1.2 Technical Important Cellulosics

The application of the glucane cellulose as a precursor for chemical modifications was exploited extensively even before its polymeric nature was determined and well understood. Cellulose nitrate (commonly misnomered nitrocellulose) of higher nitrogen content was one of the most important explosives. Its partially nitrated ester was among the first polymeric materials used as a “plastic” well known under the trade name of Celluloid. Today, cellulose nitrate is the only inorganic cellulose ester of commercial interest (Balser et al., 1986). Further cellulose products like methyl-, ethyl-, or hydroxyalkyl ethers or cellulose acetate, and, in addition, products with combinations of various functional groups, for example, ethylhydroxyethyl and hydroxypropylmethyl cellulose, cellulose acetopropionates, and acetobutyrates are still important, many decades after their discovery. Ionic cellulose derivatives are also known since a long time. Carboxymethyl cellulose, up to now the most important ionic cellulose ether, was first prepared in 1918 and produced commercially in the early 1920s in Germany (Brandt, 1986). Various cellulose derivatives are produced in large quantities for diversified applications. Their properties are primarily determined by the type of functional group. Moreover, they are influenced significantly by adjusting the degree of functionalization and the degree of polymerization (DP) of the polymer backbone (Table 1.1).

Table 1.1 Examples of Important Cellulose Esters and Ethers Commercially Produced.

1.3 Nucleophilic Displacement Reactions (SN)

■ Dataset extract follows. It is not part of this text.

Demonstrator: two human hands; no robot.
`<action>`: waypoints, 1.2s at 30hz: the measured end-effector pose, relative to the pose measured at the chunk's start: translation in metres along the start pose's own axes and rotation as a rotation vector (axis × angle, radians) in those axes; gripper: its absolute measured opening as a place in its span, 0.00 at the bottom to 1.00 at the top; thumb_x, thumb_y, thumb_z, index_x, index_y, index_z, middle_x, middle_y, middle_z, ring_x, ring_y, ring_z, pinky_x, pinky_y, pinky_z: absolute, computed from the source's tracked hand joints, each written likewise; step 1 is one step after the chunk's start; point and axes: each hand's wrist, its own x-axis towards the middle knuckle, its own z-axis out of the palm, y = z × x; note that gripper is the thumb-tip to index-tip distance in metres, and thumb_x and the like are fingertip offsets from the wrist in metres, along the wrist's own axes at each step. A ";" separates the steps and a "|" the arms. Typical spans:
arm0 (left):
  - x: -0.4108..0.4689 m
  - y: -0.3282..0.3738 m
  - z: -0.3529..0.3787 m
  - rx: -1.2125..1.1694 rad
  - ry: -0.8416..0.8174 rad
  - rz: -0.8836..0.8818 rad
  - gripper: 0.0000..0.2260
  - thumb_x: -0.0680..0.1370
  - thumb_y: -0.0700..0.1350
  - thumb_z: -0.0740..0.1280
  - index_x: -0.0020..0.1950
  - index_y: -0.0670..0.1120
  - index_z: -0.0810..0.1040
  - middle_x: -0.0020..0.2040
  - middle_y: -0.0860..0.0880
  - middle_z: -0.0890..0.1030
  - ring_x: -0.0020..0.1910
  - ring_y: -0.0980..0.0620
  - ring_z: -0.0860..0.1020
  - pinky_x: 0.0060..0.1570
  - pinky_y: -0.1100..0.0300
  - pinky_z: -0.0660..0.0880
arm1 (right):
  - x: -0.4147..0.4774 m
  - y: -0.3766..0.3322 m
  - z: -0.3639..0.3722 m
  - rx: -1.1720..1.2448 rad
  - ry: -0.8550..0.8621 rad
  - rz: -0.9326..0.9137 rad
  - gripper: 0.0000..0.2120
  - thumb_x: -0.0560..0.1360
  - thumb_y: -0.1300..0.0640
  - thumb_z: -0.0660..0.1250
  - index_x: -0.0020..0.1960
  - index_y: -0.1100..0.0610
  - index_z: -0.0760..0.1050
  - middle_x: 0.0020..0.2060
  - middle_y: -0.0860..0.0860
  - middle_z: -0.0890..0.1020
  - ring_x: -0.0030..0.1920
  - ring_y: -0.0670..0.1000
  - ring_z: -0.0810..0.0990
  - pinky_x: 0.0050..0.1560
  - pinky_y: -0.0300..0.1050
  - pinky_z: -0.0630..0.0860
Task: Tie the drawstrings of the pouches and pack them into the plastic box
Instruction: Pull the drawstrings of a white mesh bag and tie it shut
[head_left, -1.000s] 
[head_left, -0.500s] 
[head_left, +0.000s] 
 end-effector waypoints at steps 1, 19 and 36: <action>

It is well known from the chemistry of low molecular alcohols that hydroxyl functions are converted to a good leaving group for nucleophilic displacement reactions by the formation of the corresponding sulfonic acid esters (Heinze et al., 2006a). Moreover, cellulose derivatives obtained by SN reactions are suitable starting materials for the preparation of novel products by unconventional chemistry like “click reactions.” Even selectively dendronized celluloses could be prepared.

1.3.1 Cellulose Sulfonates

Typical structures of sulfonic acid esters used in polysaccharide chemistry are shown in Figure 1.1. The synthesis of sulfonic acid esters is realized heterogeneously by reaction of cellulose with sulfonic acid chlorides in aqueous alkaline media (NaOH, Schotten–Baumann reaction), or is most efficiently completely homogeneous in a solvent like N,N-dimethylacetamide (DMA)/LiCl. The main drawback of heterogeneous procedures is a variety of side reactions, including undesired nucleophilic displacement reactions caused especially by long reaction times and high temperatures required. In contrast, the homogeneous process using cellulose dissolved in DMA/LiCl yields well soluble sulfonic acid esters (McCormick and Callais, 1987).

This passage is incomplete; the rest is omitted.